Но даже если верно, что моральные стандарты абсолютно независимы от стандартов, свойственных искусству, еще не ясно, что моралист оправдан в том, чтобы рассматривать свои стандарты как более фундаментальные, чем стандарты искусства. Ему могут вежливо, но решительно сообщить, что он не должен вторгаться. Теперь я чувствую, что после того, что предшествовало, я укреплен против обвинения в дерзости. Искусство подлежит моральной критике, потому что мораль — это не что иное, как закон, который определяет весь порядок интересов, в пределах которого искусство и любая другая хорошая вещь возможны. Вряд ли будет отрицаться, что искусство — это выражение интереса, что как его создание, так и его наслаждение являются деятельностями, настроениями или фазами жизни; и из этого следует, что прежде чем этот специфический интерес может быть безопасно или адекватно удовлетворен, необходимо выполнить общие условия, которые лежат в основе удовлетворения всех интересов.

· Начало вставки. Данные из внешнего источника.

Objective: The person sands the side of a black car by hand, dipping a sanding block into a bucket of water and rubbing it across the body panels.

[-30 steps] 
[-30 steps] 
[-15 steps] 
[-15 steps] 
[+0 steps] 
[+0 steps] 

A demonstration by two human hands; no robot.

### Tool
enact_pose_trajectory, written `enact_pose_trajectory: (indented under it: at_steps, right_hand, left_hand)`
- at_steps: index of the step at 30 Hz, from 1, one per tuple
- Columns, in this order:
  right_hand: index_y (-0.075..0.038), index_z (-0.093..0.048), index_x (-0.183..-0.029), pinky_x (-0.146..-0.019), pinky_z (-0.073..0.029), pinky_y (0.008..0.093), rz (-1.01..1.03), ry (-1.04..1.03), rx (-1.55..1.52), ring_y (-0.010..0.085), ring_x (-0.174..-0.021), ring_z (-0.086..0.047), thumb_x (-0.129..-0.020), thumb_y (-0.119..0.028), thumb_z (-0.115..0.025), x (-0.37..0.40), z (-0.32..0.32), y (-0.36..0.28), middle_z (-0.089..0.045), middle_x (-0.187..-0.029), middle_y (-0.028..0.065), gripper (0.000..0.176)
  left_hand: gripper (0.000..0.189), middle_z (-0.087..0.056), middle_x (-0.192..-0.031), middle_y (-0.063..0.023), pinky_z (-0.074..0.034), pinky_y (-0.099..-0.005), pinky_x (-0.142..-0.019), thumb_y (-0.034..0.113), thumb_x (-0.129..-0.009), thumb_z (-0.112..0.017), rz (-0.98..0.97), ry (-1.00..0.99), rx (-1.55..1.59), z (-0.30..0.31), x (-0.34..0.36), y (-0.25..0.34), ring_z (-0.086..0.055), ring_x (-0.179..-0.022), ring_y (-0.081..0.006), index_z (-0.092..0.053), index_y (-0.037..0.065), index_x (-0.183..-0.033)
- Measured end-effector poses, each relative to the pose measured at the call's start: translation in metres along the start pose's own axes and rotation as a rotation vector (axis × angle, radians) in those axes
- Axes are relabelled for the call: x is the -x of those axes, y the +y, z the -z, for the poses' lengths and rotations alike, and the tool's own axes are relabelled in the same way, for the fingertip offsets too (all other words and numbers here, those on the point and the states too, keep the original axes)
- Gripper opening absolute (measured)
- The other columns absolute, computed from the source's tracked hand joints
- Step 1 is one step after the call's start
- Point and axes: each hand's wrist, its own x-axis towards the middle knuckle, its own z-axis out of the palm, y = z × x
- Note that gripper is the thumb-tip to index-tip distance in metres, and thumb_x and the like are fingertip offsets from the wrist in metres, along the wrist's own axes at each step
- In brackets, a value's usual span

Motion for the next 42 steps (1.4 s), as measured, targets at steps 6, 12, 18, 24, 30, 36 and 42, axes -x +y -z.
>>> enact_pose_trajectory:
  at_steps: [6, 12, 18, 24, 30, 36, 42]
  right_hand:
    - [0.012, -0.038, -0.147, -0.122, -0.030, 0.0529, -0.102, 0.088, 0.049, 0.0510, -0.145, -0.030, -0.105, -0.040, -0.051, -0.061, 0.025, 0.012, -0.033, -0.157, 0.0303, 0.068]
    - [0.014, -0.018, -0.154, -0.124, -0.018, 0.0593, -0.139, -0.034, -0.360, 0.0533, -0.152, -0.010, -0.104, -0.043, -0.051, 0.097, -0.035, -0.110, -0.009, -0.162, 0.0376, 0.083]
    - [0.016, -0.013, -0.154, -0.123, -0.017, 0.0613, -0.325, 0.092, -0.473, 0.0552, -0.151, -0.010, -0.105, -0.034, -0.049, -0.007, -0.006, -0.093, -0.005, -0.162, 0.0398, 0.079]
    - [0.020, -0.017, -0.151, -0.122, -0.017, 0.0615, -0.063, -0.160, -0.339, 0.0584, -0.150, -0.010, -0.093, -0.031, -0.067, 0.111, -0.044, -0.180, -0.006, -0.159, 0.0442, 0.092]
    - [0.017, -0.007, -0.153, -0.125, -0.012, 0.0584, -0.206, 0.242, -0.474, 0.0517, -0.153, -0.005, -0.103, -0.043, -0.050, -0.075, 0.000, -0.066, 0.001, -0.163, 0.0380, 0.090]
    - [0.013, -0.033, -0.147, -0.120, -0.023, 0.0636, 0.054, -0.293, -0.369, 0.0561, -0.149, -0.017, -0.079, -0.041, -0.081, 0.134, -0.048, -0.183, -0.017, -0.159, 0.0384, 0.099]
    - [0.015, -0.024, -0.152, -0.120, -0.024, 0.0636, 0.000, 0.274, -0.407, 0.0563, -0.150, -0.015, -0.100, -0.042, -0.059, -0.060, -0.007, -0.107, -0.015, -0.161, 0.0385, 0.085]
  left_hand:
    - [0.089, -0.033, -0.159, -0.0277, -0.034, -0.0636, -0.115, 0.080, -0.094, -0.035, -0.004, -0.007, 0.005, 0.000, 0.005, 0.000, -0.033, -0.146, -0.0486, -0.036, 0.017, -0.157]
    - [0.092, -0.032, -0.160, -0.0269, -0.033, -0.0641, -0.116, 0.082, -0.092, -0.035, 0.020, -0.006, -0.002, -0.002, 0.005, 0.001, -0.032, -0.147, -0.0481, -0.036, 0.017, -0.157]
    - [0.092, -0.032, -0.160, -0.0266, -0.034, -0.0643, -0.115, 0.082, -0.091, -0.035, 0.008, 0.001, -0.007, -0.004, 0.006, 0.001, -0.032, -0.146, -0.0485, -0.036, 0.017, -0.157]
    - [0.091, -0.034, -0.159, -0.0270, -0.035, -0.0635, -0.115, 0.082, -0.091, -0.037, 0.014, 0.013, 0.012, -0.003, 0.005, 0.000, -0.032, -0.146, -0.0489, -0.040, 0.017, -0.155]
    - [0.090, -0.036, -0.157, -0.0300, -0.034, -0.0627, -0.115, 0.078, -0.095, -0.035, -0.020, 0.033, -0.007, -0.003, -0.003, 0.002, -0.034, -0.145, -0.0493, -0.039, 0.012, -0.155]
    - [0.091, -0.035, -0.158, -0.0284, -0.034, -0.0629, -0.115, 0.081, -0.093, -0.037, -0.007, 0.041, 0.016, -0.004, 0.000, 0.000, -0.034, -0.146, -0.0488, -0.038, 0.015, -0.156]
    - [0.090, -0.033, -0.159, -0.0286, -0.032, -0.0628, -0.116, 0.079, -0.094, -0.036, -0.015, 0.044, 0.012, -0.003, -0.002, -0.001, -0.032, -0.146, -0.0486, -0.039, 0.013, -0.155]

Так же абсурдно говорить об искусстве ради искусства, как говорить о питье ради питья, если вы имеете в виду, что этот интерес имеет право на полностью свободную игру. Искусство, как и все другие интересы, может процветать только в здоровом и целостном обществе, а закон здоровья и целостности в жизни — это мораль.

Притязание искусства на освобождение от моральной критики обычно связано с одной или обеими из этих двух форм недопонимания.

Во-первых, предполагается, что мораль — это тоже особый интерес; и что если художник или знаток оставляет моралиста в покое, то не более чем справедливо, чтобы моралист оставил его в покое.

Но это предположение ложно; так же ложно, как если бы спортсмен раздражался на предупреждения своего медицинского советника на том основании, что общее здоровье не имеет отношения к выносливости, силе или ловкости. Теперь, несомненно, спортсмен может некоторое время пренебрегать своим общим здоровьем без заметного уменьшения своего мастерства; но это только потому, что он уже обладает здоровьем, чтобы злоупотреблять им. Все еще остается верным, что принципы здоровья, которые представляет тренер, — это принципы, на которых фундаментально основано его мастерство. Природа сделала его здоровым согласно этим принципам, и он просто не признает своего долга перед ними. Аналогично, искусство может процветать, несмотря на пренебрежение социальным и индивидуальным благополучием, так что мольбы морального адвоката кажутся неуместными; но это возможно только потому, что социальный порядок уже установлен, а личность сформирована согласно тем самым принципам, которые провозглашает моралист. Искусство может рассеивать моральное здоровье, но оно тем не менее живет только в силу такого источника снабжения. Базовым условием искусства является не элемент социального зла или болезненного темперамента, который может привлечь внимание, а мера здравия, которая тем не менее остается.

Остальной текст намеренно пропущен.